Monitoring abiotic degradation in sinking versus suspended Arctic sea ice algae during a spring ice melt using specific lipid oxidation tracers

•Lipid degradation products were analyzed in particles collected in the Arctic.•Suspended particles appeared to be composed of unaggregated living cells.•Photooxidation processes act strongly in slowly sinking aggregated cells.•The larger aggregates sink quickly and escape photooxidation.•Aggregation plays a key role in the degradation of sea ice algae. The abiotic degradation state of sea ice algae released during a late spring ice melt process was determined by sampling the underlying waters and measuring certain well-known algal lipids and their oxidation products, including those derived from epi-brassicasterol, 24-methylenecholesterol, palmitoleic acid and the phytyl side-chain of chlorophyll. More specifically, parent lipids and some of their oxidation products were quantified in suspended (collected by filtration) and sinking (collected with sediment traps at 5 and 30m) particles from Resolute Passage (Canada) during a period of spring ice melt in 2012 and the outcomes compared with those obtained from related sea ice samples analyzed previously.
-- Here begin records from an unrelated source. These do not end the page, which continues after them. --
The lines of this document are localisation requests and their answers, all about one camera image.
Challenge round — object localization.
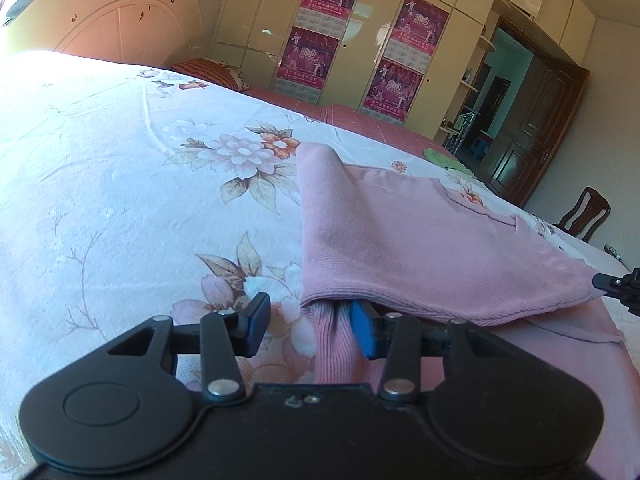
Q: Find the pink knit sweater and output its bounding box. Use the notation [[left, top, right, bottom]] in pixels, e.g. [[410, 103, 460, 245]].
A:
[[296, 142, 639, 479]]

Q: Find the dark wooden chair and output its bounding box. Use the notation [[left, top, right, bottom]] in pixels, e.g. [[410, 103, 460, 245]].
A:
[[555, 186, 612, 243]]

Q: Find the green cloth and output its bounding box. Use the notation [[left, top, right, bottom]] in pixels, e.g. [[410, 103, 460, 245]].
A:
[[423, 148, 473, 176]]

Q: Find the white floral bed sheet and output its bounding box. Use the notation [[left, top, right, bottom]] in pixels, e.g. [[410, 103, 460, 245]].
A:
[[1, 51, 620, 479]]

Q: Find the pink checkered bed cover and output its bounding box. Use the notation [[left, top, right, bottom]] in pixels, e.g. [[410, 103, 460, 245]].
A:
[[245, 87, 454, 159]]

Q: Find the dark brown wooden door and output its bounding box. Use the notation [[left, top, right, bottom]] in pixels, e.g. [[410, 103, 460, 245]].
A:
[[480, 56, 589, 208]]

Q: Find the lower right magenta poster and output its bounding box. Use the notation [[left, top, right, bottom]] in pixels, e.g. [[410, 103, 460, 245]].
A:
[[360, 58, 423, 125]]

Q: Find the orange striped pillow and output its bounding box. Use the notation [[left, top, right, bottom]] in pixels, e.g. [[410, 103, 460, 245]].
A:
[[170, 58, 250, 92]]

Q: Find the lower left magenta poster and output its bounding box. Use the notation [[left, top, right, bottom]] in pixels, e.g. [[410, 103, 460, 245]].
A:
[[273, 26, 338, 104]]

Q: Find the cream glossy wardrobe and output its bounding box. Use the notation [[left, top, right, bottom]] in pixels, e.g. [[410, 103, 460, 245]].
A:
[[213, 0, 596, 136]]

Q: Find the upper right magenta poster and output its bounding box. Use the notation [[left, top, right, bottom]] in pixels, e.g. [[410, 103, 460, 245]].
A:
[[383, 0, 449, 74]]

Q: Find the cream round headboard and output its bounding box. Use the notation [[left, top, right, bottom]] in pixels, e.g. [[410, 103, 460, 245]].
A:
[[1, 0, 205, 67]]
Our data show that suspended cells in the near surface waters appeared to be only very weakly affected by photooxidative processes, likely indicative of a community of unaggregated living cells with high seeding potential for further growth. In contrast, we attribute the strong photooxidation state of the organic matter in the sediment traps deployed at 5m to the presence of senescent and somewhat aggregated sea ice algae that descended only relatively slowly within the euphotic zone, and was thus susceptible to photochemical degradation. On the other hand, the increased abiotic preservation of the sinking material collected in the sediment traps deployed at 30m, likely reflected more highly aggregated senescent sea ice algae that settled sufficiently rapidly out of the euphotic zone to avoid significant photooxidation. This better-preserved sinking material in the deeper sediment traps may therefore contribute more strongly to the underlying sediments. A three-component conceptual scheme summarizing the abiotic behavior of Arctic sea ice algae in underlying waters is proposed.